→ **Work item**
When a line in the listing contains the string "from", pick it out and copy it.

→ **Supplied data**
*** Begin section ***

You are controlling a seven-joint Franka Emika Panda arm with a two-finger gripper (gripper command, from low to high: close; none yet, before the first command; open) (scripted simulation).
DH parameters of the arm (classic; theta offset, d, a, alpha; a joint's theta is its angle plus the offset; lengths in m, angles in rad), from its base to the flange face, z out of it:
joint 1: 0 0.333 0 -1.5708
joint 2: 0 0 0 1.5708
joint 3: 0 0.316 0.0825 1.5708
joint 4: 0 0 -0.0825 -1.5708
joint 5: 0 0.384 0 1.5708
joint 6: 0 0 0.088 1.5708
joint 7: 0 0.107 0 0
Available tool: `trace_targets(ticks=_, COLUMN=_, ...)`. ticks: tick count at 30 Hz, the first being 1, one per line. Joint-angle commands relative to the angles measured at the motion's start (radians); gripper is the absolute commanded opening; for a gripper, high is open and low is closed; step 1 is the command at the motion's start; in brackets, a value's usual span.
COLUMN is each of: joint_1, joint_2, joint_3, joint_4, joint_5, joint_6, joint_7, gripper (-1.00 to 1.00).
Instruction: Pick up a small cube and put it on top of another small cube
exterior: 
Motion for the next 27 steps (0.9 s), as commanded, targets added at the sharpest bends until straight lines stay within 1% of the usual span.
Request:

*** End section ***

→ **Task answer**
You are controlling a seven-joint Franka Emika Panda arm with a two-finger gripper (gripper command, from low to high: close; none yet, before the first command; open) (scripted simulation).
DH parameters of the arm (classic; theta offset, d, a, alpha; a joint's theta is its angle plus the offset; lengths in m, angles in rad), from its base to the flange face, z out of it:

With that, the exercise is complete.